The peptide is not 100% of the vial
When a peptide is purified on a preparative RP-HPLC with trifluoroacetic acid (TFA) in the mobile phase, the product comes off the column paired with one or more TFA molecules. TFA is toxic at even trace levels in many assay systems, so we exchange it for a less problematic counter-ion — usually acetate — by an additional chromatography step.
The result is a peptide that is between 5% and 15% acetate by mass. This is normal. It is not contamination. But it affects your dosing math.
How a dosing error compounds
Say you want to dose a 5 mg/mL working solution of a peptide. If the vial is labeled 5 mg, and the lot is 15% acetate, the vial actually contains ~4.25 mg of peptide and ~0.75 mg of acetate. Reconstitute to 1 mL and you have 4.25 mg/mL — not 5. A 15% underdose can be the difference between a significant and non-significant result.

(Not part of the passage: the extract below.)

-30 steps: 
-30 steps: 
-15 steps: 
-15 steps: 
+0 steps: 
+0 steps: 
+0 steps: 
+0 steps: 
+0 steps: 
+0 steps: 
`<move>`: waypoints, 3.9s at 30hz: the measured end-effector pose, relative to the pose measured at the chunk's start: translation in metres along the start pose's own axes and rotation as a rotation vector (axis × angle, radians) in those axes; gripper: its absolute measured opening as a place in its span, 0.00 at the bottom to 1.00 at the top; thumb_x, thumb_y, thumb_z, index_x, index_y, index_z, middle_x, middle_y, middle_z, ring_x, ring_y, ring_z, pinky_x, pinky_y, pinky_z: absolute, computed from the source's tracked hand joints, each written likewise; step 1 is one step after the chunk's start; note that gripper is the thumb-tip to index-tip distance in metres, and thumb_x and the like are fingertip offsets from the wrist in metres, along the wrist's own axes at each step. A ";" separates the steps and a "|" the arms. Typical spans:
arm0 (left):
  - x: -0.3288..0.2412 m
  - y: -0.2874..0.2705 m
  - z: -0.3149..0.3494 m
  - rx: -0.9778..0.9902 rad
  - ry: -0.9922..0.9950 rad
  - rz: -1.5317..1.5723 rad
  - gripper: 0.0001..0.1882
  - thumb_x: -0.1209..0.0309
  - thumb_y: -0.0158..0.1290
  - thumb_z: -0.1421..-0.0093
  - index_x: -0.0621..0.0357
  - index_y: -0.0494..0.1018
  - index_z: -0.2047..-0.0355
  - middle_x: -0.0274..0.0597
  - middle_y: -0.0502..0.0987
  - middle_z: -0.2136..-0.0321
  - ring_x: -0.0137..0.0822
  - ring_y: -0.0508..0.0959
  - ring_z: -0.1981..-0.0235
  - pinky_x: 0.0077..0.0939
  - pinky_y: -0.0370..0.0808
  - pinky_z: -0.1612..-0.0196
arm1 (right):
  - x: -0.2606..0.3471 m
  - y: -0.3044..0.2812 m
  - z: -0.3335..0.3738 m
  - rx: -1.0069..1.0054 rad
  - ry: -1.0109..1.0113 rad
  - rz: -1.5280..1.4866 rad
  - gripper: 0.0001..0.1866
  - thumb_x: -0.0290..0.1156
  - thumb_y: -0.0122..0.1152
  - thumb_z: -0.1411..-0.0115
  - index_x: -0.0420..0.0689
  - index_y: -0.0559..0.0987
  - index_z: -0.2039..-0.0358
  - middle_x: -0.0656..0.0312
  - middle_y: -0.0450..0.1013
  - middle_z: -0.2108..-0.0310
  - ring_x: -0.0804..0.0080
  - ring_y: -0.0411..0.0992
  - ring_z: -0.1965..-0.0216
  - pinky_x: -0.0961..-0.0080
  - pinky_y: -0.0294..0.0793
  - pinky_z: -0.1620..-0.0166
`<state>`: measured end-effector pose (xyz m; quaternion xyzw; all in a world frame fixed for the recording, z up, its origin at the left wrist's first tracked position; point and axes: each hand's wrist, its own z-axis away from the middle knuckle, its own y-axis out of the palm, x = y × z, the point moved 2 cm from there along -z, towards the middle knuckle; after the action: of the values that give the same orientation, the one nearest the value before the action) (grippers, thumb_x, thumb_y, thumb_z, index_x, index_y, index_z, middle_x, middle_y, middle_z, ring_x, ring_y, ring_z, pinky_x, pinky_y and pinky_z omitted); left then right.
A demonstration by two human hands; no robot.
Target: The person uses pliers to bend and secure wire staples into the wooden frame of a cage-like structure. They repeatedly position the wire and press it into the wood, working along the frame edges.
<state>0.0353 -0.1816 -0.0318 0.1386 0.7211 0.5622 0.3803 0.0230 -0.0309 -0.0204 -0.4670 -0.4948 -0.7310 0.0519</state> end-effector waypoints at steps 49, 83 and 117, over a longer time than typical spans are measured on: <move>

This is why our COA publishes both the purity percentage and the peptide content percentage. The first tells you how clean the peak was. The second tells you how much of the vial’s mass was actually peptide — which is the number you multiply the fill weight by when computing doses.
When acetate drifts high
Acetate above 15% usually means one of two things: incomplete counter-ion exchange (more TFA still present, plus acetate), or multiple acetate salts formed on basic residues. Both are fixable with another chromatography pass. Our internal spec is ≤ 15%. If a lot exceeds it, we re-process, not relabel.
The short rule
Always dose on peptide content, not fill weight. For that, the supplier must tell you both.